What this task involves:
Set down exactly the lines in the records below that run from the line with "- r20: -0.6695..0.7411" to the line with "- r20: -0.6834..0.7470", inclusive, and nothing more.

Materials provided:
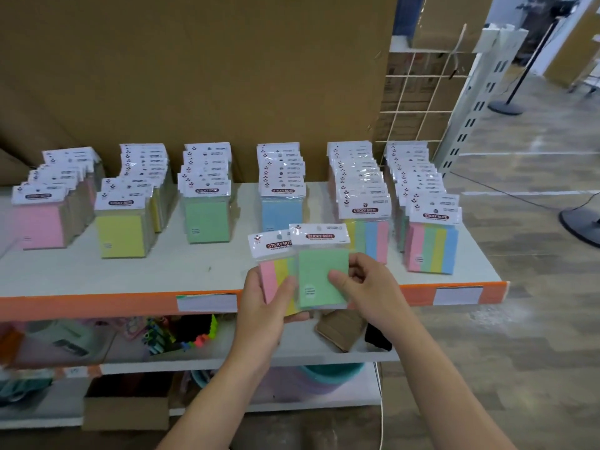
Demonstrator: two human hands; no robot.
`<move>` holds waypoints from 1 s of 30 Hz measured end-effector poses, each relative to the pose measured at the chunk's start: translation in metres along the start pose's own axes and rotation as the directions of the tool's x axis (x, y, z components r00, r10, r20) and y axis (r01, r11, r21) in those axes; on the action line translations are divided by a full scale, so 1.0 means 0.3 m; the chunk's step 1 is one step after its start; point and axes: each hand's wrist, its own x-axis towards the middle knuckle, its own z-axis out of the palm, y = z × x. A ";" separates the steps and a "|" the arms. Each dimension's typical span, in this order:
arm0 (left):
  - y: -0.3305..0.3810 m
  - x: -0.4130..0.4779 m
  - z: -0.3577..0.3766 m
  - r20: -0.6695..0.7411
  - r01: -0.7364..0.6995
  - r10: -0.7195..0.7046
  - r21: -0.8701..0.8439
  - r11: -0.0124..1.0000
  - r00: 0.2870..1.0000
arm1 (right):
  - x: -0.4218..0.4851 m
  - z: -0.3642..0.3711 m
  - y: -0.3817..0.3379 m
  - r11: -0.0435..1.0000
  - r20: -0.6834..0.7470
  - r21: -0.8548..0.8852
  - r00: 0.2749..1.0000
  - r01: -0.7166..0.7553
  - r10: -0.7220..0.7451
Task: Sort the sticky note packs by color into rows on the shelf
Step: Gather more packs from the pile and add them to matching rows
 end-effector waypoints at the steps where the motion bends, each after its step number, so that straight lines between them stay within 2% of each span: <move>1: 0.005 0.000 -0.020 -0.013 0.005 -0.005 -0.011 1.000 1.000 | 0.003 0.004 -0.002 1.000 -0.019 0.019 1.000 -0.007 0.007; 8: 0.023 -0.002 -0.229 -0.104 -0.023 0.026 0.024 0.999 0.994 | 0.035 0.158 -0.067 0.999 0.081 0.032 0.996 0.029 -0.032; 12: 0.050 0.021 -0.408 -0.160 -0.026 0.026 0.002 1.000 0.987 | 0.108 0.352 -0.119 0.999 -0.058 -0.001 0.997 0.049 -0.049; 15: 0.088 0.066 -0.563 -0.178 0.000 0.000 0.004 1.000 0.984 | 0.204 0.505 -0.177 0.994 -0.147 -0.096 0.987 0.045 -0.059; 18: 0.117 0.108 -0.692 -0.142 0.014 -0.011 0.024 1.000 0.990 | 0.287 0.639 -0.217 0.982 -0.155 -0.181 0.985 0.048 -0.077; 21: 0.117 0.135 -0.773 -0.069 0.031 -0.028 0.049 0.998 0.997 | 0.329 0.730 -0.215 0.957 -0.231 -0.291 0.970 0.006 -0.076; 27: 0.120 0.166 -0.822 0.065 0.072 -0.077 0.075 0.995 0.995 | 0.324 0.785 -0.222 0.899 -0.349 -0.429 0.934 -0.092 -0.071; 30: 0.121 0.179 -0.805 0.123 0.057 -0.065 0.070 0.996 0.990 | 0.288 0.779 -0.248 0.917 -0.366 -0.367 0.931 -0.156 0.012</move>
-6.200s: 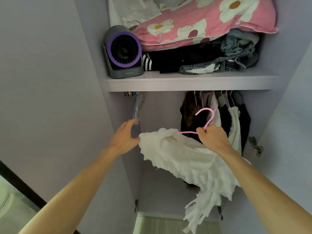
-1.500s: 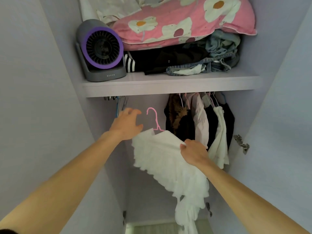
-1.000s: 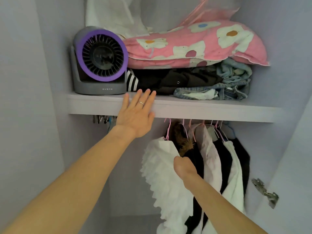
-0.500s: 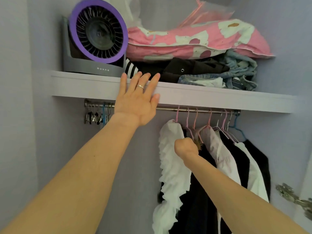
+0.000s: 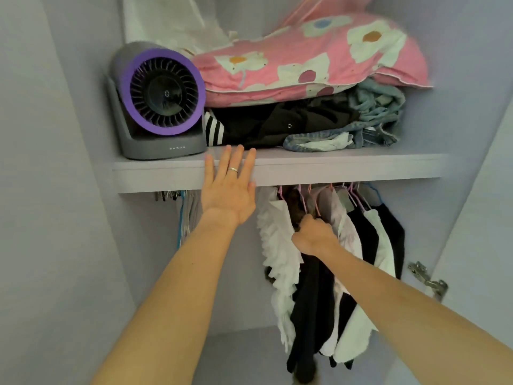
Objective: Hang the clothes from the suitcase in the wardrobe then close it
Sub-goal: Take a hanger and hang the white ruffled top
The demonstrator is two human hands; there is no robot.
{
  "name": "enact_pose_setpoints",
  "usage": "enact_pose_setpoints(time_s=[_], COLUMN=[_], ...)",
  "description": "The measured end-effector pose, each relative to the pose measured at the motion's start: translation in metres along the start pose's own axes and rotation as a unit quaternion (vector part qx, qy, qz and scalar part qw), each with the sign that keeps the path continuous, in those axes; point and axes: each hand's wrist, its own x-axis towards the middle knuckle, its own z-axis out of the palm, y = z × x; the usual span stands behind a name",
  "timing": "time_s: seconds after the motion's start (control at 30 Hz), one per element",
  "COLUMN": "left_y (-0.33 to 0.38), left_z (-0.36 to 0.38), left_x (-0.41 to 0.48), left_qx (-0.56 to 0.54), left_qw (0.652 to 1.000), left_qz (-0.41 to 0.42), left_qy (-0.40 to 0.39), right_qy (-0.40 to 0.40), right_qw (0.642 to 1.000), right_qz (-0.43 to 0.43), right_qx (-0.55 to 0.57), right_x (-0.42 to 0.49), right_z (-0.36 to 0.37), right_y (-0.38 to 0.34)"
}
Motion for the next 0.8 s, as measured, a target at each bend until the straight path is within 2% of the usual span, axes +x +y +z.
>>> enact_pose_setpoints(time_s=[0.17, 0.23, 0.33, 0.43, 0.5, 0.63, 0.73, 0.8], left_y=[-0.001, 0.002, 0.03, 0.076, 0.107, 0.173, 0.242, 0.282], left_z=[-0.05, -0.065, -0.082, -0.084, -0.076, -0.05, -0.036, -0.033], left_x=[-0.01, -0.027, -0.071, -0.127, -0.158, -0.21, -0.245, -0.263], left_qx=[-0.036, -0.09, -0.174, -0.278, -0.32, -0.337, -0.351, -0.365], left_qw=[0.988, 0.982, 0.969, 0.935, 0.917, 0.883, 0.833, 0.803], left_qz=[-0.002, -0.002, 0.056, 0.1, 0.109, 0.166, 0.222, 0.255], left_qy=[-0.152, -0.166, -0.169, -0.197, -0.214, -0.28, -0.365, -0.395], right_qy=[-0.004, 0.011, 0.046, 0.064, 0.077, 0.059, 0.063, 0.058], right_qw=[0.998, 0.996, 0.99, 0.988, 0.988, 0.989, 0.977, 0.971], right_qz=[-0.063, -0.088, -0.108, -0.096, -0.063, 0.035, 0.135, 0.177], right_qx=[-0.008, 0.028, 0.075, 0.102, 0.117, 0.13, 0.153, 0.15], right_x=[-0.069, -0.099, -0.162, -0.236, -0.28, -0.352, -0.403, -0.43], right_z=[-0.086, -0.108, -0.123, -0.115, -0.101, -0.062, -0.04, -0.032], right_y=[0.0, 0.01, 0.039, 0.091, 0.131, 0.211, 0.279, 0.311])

Exercise solution:
  - r20: -0.6695..0.7411
  - r01: -0.7364..0.6995
  - r10: -0.7195..0.7046
  - r21: -0.8701..0.8439
  - r11: -0.0124..1.0000
  - r00: 0.2870..1.0000
arm1 (right):
  - x: -0.4218..0.4851 m
  - z: -0.3642..0.3711 m
  - y: -0.3817..0.3379 m
  - r11: -0.0435..1.0000
  - r20: -0.6834..0.7470

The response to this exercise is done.